O que esperar dos preços das commodities alimentícias nos próximos meses?
*Por Andréia Adami
No esforço para tratar questões relacionadas à fome e à Segurança Alimentar, a Organização das Nações Unidas para a Alimentação e a Agricultura (FAO, na sigla em inglês) criou indicadores para acompanhar mensalmente a evolução dos preços dos alimentos no mundo. O Índice de Preços de Alimentos da FAO é uma medida da variação mensal dos preços internacionais de uma cesta de produtos alimentícios e consiste na média de cinco índices de preços de grupos de commodities (carnes, lácteos, óleos vegetais, cereais e açúcar) que são ponderados pelas participações médias na exportação de cada um dos grupos no período de 2014 a 2016[1].
Esses preços são cotados em dólares nominais, e a série tem início em janeiro de 1990. A evolução mensal, como mostra a Figura 1, deste indicador evidencia que, após o período de 2003 a 2011, conhecido como “boom de commodities”, entre maio de 2011 a março de 2016, os preços desses alimentos vinham em queda persistente. Já entre abril de 2016 e maio de 2020, os preços dos alimentos no mercado internacional passaram por um período de “calmaria”, em que evoluíam entre pequenas altas e baixas. Após maio de 2020, contudo, esses preços registram um novo “boom”, justamente por conta da pandemia da covid-19 que afetou todos os países do globo. Num primeiro momento, houve pressão sobre os preços, por conta da redução das operações produtivas e fechamento de portos, depois, a pressão de alta se manteve por conta da reabertura, o que impulsionou a demanda por alimentos, tendo em vista a preocupação dos países em manter uma quantidade segura de alimentos para seus habitantes. O Brasil, como importante exportador de alimentos, se beneficiou, com o agronegócio batendo sucessivos recordes em valor de vendas ao exterior.

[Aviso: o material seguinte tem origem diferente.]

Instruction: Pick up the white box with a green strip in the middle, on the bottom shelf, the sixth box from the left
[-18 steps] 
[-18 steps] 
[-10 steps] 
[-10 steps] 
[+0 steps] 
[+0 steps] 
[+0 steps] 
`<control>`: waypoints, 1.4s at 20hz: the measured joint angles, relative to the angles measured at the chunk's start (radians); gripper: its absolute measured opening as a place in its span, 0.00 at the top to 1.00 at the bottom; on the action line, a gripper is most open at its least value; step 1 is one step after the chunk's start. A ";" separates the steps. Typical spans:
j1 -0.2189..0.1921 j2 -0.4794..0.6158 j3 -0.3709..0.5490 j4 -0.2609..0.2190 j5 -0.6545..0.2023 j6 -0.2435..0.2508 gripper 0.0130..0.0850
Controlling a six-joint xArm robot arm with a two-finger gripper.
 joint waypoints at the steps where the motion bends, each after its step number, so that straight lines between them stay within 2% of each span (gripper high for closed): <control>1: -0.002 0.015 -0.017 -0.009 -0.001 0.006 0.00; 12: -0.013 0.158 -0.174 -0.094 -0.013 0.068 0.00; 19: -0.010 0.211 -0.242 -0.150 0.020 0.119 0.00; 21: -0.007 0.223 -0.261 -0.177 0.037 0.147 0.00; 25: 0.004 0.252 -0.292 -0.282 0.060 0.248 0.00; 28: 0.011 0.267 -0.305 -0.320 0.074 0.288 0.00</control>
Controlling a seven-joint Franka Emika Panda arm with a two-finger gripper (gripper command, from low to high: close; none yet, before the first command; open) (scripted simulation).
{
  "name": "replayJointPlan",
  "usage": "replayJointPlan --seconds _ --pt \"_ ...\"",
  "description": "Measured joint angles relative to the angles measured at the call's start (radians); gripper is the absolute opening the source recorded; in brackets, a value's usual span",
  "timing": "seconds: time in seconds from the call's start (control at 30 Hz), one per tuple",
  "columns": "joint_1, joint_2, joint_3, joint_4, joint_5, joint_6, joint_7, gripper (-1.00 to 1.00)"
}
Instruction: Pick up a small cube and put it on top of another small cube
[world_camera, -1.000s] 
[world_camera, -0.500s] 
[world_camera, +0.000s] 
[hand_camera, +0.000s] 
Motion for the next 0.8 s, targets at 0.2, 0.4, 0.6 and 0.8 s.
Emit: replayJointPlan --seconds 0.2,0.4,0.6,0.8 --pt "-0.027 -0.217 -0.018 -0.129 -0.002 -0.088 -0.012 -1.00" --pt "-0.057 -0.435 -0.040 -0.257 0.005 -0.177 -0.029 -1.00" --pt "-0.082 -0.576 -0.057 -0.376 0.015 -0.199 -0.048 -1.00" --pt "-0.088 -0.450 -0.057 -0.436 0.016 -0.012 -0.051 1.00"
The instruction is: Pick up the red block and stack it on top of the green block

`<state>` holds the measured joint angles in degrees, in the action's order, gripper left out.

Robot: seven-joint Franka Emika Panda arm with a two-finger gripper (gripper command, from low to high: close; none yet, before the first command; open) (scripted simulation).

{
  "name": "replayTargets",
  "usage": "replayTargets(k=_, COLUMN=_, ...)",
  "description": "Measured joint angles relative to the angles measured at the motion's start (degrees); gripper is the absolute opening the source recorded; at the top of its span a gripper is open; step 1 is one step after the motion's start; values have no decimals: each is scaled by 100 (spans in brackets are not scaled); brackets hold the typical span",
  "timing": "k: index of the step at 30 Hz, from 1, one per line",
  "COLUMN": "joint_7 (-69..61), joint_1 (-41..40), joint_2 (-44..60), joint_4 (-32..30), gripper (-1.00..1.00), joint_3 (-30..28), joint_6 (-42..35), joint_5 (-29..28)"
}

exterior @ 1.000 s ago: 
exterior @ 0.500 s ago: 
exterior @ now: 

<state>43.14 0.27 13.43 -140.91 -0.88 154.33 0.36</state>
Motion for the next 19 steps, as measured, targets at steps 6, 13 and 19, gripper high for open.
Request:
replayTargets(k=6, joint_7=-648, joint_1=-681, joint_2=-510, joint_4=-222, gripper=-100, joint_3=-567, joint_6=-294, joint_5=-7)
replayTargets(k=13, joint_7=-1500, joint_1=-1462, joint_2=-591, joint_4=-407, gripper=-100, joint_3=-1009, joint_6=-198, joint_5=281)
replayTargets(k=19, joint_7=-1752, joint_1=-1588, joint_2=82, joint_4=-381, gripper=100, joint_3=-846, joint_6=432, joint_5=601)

O pico de alta recente se deu em março de 2022, quando os preços estavam 59% acima do valor base do indicador (média de 2014 a 2016) e 72% superior ao de abril de 2020. Esse pico não representa apenas o maior valor dos últimos dois anos, mas também o maior da série, em termos de dólares nominais. Isso porque o ano de 2022 tem sido marcado por muitos eventos inesperados, como a guerra na Ucrânia, entre outras tensões geopolíticas, que tem reduzido a oferta de algumas commodities, causando transtornos logísticos e elevando sobremaneira o risco no mercado internacional.
No entanto, desde abril de 2022, esses preços têm se reduzido, dado a boa oferta dos países do Hemisfério Sul e alguma retomada das exportações dos grãos ucranianos. Uma análise “grafista”, ou da série no tempo, poderia indicar que pode haver uma tendência de que essas quedas se mantenham nos próximos meses, tendo em vista que o indicador atingiu valor máximo histórico em março.
Uma análise fundamentalista, por sua vez, que considere as condições de oferta e demanda para os próximos meses, tende a considerar também os diversos efeitos dos lados da oferta e da demanda. Do lado da oferta, há os choques decorrentes das tensões geopolíticas, da crise do clima (e seus efeitos sobre a produção), da crise energética, da capacidade de reorganização das cadeias de suprimentos, além dos possíveis impactos das várias políticas adotadas pelos países para conter a alta de preços.
Do lado da demanda, há sinais de continuidade do baixo crescimento mundial com elevação dos juros quase que de forma generalizada. Embora as elasticidades de demanda por alimentos sejam baixas, alguma tendência de queda de demanda pode ocorrer. Finalmente, um fortalecimento do dólar, ao aumentar os preços em moedas domésticas, pode afetar tanto a oferta como a demanda no mercado internacional, pois tende a estimular as exportações (exceto as procedentes dos Estados Unidos) e desestimular as importações. De modo que uma alta do dólar pode atuar no sentido de reduzir os preços em dólar.
Desse modo, pode-se supor, na presente conjuntura de curto prazo, com a cautela que o ambiente de incerteza recomenda, que os fatores dominantes na formação de preços internacionais de alimentos sejam (a) problemas de oferta e de logística, que somados tendem a manter os preços nos atuais patamares, se não algo mais elevados; e (b) uma provável alta do dólar que pode conter essa elevação de preços cotados nessa moeda.
Entretanto, nesse caso, os países exportadores contarão com uma desvalorização cambial a seu favor (sustentando os preços domésticos); já os países importadores verão agravados os efeitos do mercado internacional por uma provável desvalorização com tendência de elevação de preços aos seus consumidores. Em síntese, parece mais provável que, no curto prazo, os exportadores de alimentos permaneçam em posição bem mais favorável que os importadores.